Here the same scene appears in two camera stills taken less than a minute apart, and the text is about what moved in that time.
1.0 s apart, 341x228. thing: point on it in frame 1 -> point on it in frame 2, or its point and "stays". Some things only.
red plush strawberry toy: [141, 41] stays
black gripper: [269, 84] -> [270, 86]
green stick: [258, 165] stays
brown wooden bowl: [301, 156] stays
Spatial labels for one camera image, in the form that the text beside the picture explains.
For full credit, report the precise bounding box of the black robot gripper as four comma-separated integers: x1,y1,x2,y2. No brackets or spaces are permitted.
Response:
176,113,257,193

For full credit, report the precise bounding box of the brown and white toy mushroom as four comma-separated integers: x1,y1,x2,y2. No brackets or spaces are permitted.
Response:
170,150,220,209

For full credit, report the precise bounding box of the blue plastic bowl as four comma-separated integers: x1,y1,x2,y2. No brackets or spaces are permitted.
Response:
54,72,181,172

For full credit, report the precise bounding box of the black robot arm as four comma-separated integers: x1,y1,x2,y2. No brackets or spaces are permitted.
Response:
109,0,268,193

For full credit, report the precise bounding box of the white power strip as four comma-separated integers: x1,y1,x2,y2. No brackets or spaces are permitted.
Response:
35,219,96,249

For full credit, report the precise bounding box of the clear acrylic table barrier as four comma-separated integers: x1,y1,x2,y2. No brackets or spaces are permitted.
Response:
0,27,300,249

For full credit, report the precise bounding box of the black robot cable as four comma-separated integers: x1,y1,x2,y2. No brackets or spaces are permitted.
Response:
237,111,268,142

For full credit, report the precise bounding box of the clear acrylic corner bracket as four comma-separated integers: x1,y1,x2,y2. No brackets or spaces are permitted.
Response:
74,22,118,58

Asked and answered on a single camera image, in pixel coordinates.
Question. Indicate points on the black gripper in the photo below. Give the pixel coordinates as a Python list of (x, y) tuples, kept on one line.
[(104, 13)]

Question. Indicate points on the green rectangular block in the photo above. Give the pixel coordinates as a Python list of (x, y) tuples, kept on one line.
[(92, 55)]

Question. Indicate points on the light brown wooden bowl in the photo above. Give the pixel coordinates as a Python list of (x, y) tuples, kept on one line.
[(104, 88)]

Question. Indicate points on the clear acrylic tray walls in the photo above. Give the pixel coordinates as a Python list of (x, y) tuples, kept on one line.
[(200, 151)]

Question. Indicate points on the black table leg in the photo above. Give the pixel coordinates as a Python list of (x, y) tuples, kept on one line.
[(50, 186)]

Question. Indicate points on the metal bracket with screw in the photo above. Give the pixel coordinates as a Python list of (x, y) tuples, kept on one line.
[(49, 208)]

____

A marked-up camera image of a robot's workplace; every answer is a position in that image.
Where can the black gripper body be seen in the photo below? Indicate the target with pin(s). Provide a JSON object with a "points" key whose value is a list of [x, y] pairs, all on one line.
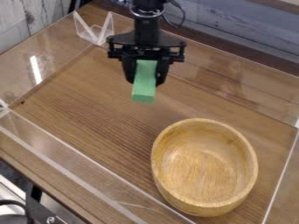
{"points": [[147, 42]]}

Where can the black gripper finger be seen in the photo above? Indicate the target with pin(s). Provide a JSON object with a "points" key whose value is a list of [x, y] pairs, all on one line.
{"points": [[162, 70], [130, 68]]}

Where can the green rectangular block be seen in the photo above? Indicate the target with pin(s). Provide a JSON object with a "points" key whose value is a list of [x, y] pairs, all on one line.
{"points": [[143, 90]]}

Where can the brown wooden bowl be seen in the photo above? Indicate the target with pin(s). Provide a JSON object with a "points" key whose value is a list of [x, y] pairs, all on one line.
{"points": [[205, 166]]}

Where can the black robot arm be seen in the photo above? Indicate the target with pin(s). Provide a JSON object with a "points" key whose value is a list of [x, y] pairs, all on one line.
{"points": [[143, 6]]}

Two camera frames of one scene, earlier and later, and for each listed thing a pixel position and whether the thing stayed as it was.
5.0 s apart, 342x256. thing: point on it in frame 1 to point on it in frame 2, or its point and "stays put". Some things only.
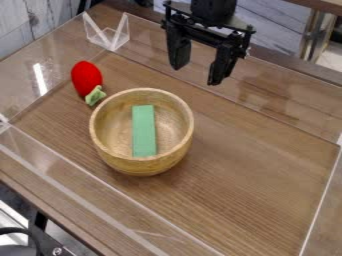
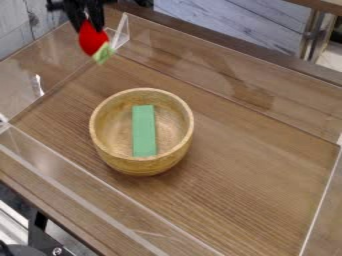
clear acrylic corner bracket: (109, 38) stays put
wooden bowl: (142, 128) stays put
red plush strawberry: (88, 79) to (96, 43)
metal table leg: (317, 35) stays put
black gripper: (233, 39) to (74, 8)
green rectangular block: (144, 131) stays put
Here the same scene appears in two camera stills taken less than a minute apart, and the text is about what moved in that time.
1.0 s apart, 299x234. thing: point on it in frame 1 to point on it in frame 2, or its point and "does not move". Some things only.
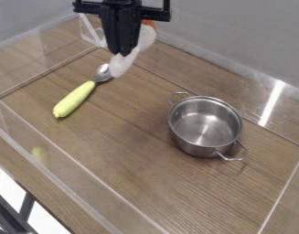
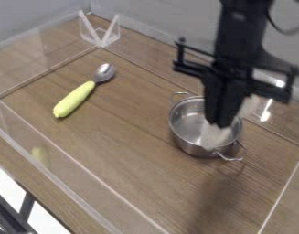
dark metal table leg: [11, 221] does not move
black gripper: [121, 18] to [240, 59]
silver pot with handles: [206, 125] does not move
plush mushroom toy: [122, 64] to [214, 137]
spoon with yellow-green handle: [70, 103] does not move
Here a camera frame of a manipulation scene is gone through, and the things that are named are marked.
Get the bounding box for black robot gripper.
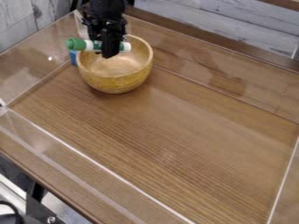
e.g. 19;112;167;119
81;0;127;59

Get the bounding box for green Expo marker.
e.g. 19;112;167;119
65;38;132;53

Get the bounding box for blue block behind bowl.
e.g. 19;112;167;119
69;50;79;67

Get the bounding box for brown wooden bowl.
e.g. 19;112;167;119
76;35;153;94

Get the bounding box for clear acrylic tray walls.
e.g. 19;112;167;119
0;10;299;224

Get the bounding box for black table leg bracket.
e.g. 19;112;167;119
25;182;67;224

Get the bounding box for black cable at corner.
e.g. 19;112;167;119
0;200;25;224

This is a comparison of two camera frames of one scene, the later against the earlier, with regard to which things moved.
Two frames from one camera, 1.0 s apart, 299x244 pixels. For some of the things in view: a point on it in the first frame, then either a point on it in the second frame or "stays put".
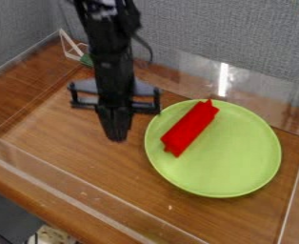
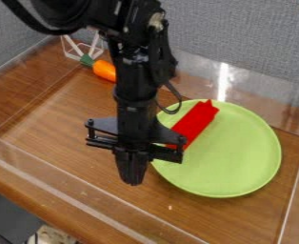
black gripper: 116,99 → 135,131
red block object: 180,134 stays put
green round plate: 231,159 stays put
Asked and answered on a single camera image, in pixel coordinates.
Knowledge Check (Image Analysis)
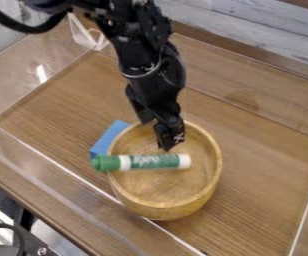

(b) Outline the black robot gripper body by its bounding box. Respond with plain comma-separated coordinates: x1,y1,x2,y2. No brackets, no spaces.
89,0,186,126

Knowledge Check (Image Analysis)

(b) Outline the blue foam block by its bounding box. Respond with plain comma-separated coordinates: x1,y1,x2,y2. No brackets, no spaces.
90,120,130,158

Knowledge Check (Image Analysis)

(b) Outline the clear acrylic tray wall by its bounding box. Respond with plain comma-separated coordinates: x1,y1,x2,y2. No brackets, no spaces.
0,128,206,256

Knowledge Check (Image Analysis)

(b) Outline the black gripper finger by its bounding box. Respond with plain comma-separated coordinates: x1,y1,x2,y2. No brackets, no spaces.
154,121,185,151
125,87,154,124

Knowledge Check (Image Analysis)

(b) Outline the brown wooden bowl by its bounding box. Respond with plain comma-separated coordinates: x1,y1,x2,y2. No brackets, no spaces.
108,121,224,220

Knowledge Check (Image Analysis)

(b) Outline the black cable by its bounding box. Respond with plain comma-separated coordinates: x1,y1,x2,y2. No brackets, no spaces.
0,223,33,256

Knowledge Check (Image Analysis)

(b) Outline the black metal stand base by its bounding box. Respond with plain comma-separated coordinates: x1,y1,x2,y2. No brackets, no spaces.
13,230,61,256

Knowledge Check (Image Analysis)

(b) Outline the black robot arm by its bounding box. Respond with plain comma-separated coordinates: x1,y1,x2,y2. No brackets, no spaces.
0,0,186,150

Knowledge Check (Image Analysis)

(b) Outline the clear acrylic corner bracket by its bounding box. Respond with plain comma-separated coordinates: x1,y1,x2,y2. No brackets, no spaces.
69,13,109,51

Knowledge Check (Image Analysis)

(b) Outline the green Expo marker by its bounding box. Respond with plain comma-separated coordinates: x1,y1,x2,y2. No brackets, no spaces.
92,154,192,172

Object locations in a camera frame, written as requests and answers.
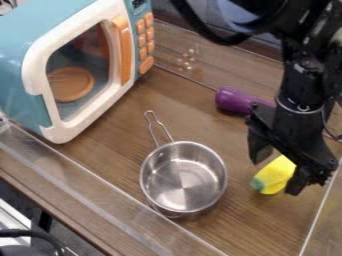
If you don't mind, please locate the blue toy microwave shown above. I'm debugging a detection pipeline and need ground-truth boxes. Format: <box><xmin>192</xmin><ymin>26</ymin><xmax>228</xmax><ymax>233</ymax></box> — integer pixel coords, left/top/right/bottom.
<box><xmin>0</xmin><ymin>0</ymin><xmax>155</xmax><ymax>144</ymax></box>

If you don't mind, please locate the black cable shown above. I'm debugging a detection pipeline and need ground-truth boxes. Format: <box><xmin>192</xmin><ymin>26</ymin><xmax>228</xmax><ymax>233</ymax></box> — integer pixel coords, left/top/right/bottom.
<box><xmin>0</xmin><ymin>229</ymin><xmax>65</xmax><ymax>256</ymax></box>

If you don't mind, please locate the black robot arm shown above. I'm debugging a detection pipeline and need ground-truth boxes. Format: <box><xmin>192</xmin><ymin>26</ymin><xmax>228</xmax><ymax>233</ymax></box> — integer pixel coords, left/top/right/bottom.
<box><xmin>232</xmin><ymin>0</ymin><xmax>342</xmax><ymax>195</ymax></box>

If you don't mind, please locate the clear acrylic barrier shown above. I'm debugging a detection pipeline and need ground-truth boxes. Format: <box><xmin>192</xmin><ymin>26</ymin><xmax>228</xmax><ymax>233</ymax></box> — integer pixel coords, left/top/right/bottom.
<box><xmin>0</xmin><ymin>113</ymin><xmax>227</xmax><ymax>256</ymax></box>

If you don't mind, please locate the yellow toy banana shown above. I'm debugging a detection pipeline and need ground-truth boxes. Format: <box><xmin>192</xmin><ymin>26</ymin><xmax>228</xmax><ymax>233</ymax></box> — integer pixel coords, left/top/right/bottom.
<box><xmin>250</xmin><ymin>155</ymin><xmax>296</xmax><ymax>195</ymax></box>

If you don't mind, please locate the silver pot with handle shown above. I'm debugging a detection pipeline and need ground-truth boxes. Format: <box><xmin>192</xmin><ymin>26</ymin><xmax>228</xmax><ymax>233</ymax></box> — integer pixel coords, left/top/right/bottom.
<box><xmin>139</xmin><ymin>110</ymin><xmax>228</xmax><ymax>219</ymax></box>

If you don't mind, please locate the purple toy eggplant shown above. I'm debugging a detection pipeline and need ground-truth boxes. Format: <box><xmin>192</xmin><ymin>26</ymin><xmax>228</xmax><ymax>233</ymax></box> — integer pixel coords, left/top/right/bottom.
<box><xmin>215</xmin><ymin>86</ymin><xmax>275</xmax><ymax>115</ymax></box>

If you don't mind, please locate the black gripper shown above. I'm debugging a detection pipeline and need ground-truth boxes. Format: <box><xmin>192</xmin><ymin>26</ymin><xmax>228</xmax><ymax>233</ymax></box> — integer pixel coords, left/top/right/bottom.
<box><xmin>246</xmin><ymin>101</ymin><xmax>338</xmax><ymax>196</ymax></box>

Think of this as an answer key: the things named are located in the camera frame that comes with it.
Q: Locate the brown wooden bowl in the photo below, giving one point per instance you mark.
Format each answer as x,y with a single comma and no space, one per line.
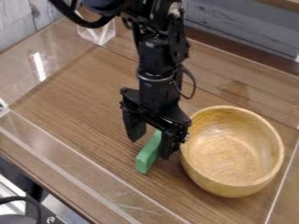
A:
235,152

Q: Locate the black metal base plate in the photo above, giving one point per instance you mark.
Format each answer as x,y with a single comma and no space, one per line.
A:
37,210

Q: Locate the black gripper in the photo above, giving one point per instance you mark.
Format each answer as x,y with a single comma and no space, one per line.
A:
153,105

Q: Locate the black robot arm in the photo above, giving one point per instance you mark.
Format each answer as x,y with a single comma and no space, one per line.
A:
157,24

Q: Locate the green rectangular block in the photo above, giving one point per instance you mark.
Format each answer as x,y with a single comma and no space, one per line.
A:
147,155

____

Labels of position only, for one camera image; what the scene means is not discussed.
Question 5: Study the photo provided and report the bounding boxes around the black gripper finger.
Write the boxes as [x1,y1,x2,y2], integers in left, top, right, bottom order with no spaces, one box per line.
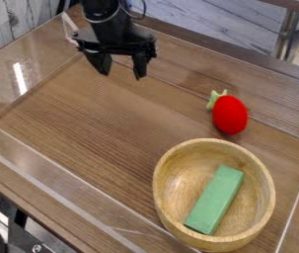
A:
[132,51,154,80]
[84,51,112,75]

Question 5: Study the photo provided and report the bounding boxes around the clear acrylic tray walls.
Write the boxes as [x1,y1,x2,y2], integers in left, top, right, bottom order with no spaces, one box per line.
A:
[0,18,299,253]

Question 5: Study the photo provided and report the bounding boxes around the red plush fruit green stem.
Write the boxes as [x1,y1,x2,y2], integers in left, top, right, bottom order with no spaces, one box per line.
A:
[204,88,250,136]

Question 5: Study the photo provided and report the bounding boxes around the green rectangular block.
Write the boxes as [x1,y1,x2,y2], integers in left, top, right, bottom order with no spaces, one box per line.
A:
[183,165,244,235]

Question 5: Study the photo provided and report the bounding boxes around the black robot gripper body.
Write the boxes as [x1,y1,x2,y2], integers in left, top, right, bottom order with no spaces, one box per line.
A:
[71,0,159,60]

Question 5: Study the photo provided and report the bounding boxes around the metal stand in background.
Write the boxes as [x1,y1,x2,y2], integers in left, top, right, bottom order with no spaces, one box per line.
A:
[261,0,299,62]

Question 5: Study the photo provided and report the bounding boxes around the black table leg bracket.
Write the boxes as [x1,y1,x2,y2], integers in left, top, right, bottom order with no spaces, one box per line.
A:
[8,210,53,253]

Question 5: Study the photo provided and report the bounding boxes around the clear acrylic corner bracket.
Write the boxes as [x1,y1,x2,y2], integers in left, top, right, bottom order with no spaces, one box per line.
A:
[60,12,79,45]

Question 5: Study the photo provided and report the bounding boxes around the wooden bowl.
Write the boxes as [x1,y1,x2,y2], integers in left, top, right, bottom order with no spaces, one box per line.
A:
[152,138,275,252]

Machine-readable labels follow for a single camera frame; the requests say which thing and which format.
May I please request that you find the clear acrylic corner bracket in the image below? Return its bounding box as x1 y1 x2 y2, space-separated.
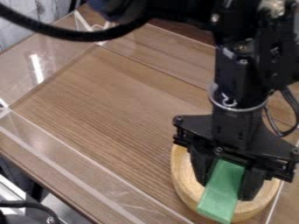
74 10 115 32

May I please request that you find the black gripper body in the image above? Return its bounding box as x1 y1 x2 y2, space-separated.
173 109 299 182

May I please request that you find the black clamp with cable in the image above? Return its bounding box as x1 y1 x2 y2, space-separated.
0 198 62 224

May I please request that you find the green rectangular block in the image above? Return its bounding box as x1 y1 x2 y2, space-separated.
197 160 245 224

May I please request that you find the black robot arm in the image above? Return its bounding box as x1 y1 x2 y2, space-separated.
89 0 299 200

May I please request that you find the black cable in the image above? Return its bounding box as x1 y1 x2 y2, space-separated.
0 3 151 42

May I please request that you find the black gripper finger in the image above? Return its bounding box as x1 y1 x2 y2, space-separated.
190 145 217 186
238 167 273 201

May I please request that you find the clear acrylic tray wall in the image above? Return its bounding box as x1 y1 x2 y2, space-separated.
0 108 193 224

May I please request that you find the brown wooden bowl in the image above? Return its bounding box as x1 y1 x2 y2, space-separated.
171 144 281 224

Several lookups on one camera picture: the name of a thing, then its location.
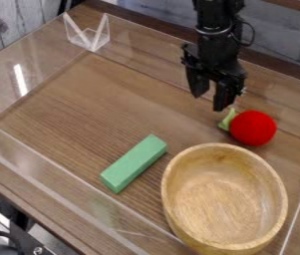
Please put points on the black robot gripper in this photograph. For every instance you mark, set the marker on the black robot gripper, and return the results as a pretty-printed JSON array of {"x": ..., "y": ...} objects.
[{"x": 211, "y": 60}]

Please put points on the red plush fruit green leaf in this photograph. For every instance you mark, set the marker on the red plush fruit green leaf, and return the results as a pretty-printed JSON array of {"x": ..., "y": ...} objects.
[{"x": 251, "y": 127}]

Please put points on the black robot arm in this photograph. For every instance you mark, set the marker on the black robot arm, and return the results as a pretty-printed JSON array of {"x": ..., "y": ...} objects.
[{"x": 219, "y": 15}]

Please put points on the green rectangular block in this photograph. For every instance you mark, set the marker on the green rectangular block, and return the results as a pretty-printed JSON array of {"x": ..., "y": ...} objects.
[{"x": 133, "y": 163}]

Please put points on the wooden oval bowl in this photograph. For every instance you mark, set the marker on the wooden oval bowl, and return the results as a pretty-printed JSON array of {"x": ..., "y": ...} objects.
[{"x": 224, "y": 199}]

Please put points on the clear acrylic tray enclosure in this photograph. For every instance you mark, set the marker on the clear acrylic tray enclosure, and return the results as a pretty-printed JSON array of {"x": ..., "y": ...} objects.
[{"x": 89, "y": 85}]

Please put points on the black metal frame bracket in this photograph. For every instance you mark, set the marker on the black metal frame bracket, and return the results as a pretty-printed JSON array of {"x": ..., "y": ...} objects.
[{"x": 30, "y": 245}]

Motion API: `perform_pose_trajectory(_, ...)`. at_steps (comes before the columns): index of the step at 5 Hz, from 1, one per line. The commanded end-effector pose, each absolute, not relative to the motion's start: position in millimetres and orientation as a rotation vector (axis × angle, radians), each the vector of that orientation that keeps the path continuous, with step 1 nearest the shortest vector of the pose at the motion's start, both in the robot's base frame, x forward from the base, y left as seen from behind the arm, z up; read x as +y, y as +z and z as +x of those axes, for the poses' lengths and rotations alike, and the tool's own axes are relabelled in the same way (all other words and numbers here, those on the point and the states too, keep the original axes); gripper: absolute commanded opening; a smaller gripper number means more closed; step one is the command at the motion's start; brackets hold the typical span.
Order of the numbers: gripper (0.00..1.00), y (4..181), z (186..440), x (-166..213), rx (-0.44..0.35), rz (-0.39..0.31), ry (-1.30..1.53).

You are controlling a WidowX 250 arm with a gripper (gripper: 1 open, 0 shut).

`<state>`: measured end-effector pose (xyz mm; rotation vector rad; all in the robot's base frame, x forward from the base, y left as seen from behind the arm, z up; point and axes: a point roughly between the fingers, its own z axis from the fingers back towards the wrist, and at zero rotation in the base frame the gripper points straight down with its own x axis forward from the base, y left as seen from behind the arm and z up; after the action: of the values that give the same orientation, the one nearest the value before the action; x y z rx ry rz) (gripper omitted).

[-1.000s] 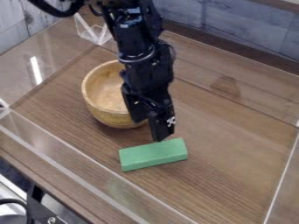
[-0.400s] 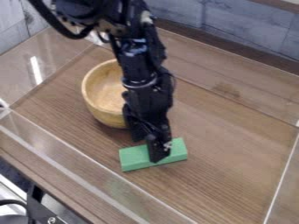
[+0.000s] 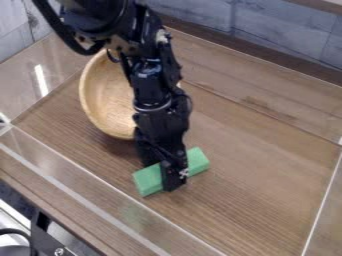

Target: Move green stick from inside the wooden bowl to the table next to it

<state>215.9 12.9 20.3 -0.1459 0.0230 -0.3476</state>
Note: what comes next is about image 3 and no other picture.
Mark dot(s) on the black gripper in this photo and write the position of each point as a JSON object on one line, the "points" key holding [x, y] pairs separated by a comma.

____

WORK ORDER = Copy down every line of the entries containing the word "barrier".

OUTPUT BELOW =
For full credit, report the precise bounding box of the clear acrylic table barrier as four comma-separated integers: x1,y1,x2,y2. No brackets or spaces are permitted.
If you don't mind, please locate the clear acrylic barrier shown above. I'm debugging a detection pipeline and need ground-truth boxes. Format: <box><xmin>192</xmin><ymin>26</ymin><xmax>228</xmax><ymax>233</ymax></box> — integer pixel coords, left/top/right/bottom.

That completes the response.